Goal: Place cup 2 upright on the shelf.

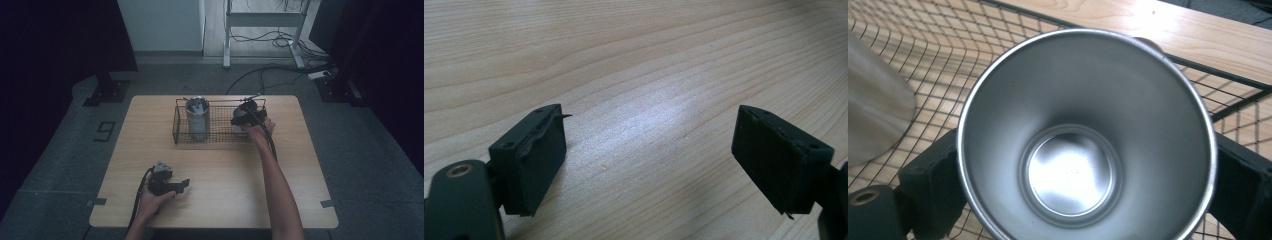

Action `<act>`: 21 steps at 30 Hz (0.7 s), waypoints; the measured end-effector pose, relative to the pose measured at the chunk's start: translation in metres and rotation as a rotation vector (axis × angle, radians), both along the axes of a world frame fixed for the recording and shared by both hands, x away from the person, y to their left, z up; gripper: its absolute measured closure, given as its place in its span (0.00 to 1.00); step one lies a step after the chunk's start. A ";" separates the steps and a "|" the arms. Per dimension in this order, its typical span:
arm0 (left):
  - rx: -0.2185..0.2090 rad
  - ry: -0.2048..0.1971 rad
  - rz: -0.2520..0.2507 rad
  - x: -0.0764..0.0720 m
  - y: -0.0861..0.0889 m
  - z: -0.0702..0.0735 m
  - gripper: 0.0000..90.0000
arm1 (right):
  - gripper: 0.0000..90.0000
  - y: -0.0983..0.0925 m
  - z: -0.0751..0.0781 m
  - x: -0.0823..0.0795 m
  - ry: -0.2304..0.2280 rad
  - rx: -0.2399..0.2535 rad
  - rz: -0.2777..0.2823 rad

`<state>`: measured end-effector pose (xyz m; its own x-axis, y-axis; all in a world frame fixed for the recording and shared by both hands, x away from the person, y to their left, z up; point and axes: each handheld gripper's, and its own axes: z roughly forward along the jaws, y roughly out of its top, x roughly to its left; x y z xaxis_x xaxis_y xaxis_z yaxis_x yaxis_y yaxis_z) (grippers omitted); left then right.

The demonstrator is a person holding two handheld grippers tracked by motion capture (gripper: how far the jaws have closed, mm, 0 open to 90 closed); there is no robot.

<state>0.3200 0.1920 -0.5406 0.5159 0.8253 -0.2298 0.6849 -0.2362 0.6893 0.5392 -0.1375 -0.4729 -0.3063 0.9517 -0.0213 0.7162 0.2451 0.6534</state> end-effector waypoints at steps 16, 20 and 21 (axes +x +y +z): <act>0.002 0.003 -0.005 0.000 -0.002 -0.001 0.16 | 0.03 -0.014 0.024 -0.014 -0.123 0.098 -0.028; 0.002 0.004 -0.005 0.000 -0.002 -0.001 0.16 | 0.04 -0.017 0.028 -0.018 -0.135 0.112 -0.031; 0.002 0.004 -0.005 0.000 -0.002 -0.001 0.16 | 0.04 -0.018 0.030 -0.019 -0.137 0.115 -0.030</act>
<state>0.3196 0.1896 -0.5417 0.5188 0.8233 -0.2301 0.6864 -0.2407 0.6862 0.5198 -0.1555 -0.4430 -0.2791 0.9590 0.0491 0.6244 0.1424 0.7680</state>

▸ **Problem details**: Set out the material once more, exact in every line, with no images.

▸ **Response below**:
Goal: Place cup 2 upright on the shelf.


Action `<act>`: 21 steps at 30 Hz (0.7 s), waypoints; the measured end-effector pose, relative to the pose measured at the chunk's start: translation in metres and rotation as a rotation vector (axis × angle, radians), both along the axes of a world frame fixed for the recording and shared by both hands, x away from the person, y to their left, z up; gripper: its absolute measured closure, given as its place in its span (0.00 to 1.00); step one lies a step after the chunk's start. A ";" separates the steps and a "|" the arms. Per dimension in this order, its typical span:
arm0 (left):
  - rx: -0.2185..0.2090 rad
  - ry: -0.2048..0.1971 rad
  - rz: -0.2520..0.2507 rad
  - x: -0.0764..0.0720 m
  - y: -0.0861..0.0889 m
  - z: -0.0702..0.0735 m
  - gripper: 0.0000..90.0000
arm1 (right):
  - gripper: 0.0000..90.0000
  - y: -0.0983..0.0925 m
  - z: -0.0751..0.0781 m
  - x: -0.0823..0.0795 m
  - ry: -0.2304..0.2280 rad
  - rx: -0.2399..0.2535 rad
  - rz: -0.2777..0.2823 rad

`<state>`: measured end-effector pose (xyz m; its own x-axis, y-axis; all in a world frame fixed for the recording and shared by both hands, x away from the person, y to their left, z up; point and axes: each handheld gripper's, and its own axes: z roughly forward along the jaws, y roughly out of its top, x roughly to its left; x y z xaxis_x xaxis_y xaxis_z yaxis_x yaxis_y yaxis_z) (grippers omitted); left then right.

The demonstrator is a person holding two handheld grippers tracked by motion capture (gripper: how far the jaws have closed, mm, 0 open to 90 closed); there is no robot.

<state>0.3200 0.1920 -0.5406 0.5159 0.8253 -0.2298 0.6849 -0.2362 0.6893 0.5392 -0.1375 -0.4729 -0.3063 0.9517 -0.0213 0.7162 0.2451 0.6534</state> end-effector waypoints at steps 16, 20 and 21 (axes +x +y +z): <act>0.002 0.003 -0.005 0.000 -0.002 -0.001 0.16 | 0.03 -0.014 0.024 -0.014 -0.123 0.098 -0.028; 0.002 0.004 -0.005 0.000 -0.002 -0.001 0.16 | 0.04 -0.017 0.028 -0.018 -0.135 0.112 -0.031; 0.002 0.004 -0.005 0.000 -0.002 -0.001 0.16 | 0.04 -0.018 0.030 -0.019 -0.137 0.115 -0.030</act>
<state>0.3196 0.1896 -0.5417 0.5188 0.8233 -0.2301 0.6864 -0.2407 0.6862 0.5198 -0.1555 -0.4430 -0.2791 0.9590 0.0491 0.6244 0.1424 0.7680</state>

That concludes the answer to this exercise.